The lines from the start of the data through the line containing "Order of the" are to be reproduced exactly, both ends included.
-- Opening Marker --
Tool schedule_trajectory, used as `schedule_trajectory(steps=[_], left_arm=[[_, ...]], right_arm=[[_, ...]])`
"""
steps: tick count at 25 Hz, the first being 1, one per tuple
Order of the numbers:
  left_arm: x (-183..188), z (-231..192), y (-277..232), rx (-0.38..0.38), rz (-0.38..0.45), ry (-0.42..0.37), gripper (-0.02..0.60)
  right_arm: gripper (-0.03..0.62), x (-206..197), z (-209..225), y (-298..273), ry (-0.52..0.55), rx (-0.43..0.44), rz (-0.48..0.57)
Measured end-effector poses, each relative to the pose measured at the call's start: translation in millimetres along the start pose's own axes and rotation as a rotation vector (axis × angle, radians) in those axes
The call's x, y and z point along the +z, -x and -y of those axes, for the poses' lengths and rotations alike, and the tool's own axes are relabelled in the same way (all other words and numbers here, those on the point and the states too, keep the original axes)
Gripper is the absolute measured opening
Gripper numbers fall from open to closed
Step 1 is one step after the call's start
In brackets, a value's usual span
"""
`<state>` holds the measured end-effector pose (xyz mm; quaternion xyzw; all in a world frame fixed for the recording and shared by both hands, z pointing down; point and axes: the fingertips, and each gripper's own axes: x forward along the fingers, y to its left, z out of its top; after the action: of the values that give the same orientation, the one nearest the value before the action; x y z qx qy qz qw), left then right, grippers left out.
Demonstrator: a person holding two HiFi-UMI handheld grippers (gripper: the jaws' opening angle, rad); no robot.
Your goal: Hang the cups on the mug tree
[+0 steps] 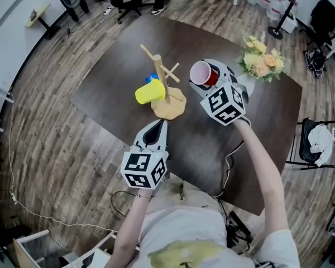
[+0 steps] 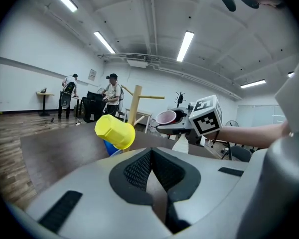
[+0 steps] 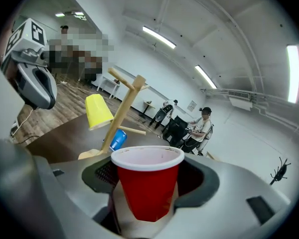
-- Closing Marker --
• _Task solution_:
Tool schedule_trajectory, used as `schedule_trajectory(steps=[_], left_arm=[[_, ...]], right_arm=[[_, ...]])`
"""
steps: tick count at 25 Hz, the first being 1, one per tuple
Order of the numbers:

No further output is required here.